Personal information
- Full name: Gabriel de Paulo Limeira
- Date of birth: 20 August 1983 (age 42)
- Place of birth: Mauá, Brazil
- Height: 1.90 m (6 ft 3 in)
- Position: Centre-back

Senior career*
- Years: Team / Apps / (Gls)
- 2002–2003: AD São Caetano
- 2003–2006: EC Santo André
- 2005: → EC Bahia (loan)
- 2006: → Fortaleza (loan)
- 2006–2009: Malmö FF / 76 / (1)
- 2010: Manisaspor / 6 / (0)
- 2011: Botafogo (SP) / 13 / (0)
- 2011: Sport Recife / 25 / (2)
- 2012: Atlético Goianiense / 9 / (0)
- 2013: Fortaleza / 15 / (1)
- 2014: Botafogo (SP) / 0 / (0)
- 2014–2018: CRB / 117 / (7)
- 2018: Água Santa / 6 / (0)
- 2019–2020: Villa Nova / 10 / (1)

= Gabriel (footballer, born 1983) =

Brazilian footballer

Gabriel de Paulo Limeira, or simply Gabriel, (born 20 August 1983) is a Brazilian former professional footballer.

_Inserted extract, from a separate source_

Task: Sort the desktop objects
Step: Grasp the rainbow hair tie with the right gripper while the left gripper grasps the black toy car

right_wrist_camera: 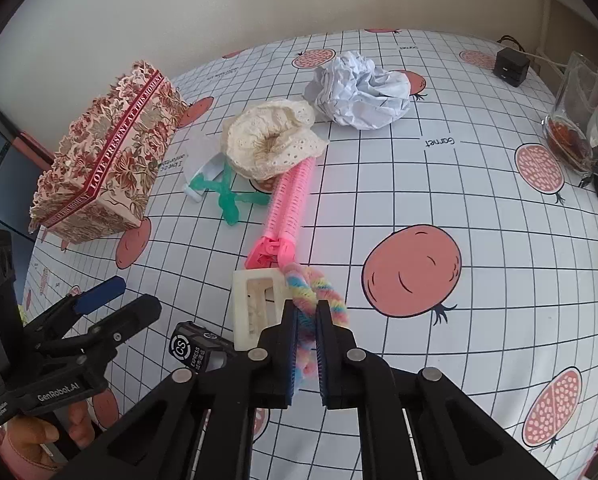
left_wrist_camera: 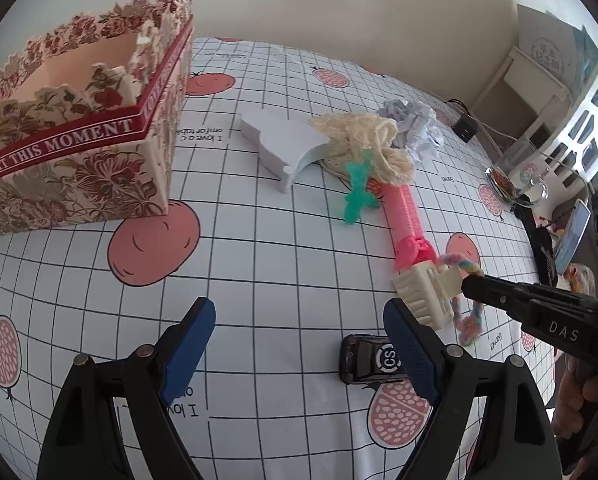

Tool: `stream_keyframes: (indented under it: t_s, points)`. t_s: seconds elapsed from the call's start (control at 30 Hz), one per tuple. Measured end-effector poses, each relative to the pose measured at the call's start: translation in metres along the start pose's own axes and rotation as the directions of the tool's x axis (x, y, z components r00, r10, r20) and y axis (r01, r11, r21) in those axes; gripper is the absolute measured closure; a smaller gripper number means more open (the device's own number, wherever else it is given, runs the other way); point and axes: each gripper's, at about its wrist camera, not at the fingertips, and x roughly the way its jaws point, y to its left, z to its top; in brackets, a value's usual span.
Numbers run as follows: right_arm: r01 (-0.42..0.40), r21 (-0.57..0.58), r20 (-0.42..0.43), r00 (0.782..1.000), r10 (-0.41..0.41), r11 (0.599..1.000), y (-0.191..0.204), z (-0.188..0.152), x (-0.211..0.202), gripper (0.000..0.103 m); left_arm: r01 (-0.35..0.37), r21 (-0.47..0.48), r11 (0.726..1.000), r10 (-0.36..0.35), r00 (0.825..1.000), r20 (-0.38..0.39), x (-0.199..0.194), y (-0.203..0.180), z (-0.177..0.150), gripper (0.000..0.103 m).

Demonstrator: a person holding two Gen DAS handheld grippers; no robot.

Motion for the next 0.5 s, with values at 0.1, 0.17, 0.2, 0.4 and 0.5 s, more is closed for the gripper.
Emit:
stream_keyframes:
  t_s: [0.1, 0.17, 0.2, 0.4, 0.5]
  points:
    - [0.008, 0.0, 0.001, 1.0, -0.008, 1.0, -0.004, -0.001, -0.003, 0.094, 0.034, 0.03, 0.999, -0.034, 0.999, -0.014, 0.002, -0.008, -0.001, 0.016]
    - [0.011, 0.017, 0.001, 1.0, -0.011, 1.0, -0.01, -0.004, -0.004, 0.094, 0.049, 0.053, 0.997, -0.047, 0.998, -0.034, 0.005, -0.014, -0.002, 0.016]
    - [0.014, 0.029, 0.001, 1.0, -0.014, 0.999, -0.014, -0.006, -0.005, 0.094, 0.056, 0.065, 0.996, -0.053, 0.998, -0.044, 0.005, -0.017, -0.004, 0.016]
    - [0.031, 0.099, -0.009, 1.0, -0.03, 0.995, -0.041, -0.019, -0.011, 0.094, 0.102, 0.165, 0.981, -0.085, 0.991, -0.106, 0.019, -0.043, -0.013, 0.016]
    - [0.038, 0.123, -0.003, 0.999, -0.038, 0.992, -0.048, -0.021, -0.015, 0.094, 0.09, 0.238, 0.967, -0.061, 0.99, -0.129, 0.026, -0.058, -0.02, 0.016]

Gabriel normally played as a central defender, but was also apt to play left-back or as a defensive midfielder.

==Club career==
Gabriel previously played for Malmö FF in Allsvenskan and Associação Desportiva São Caetano and Fortaleza Esporte Clube in the Campeonato Brasileiro.

He played for Turkish club Manisaspor for which he signed in 2009. Towards the end of semester, he went back to his country Brazil.

For 2011 new season, he signed the contract with the club Botafogo and joined Sport Recife on a free transfer on 17 May 2011.

In 2012 January, Gabriel moved from Sport to Atlético Goianiense.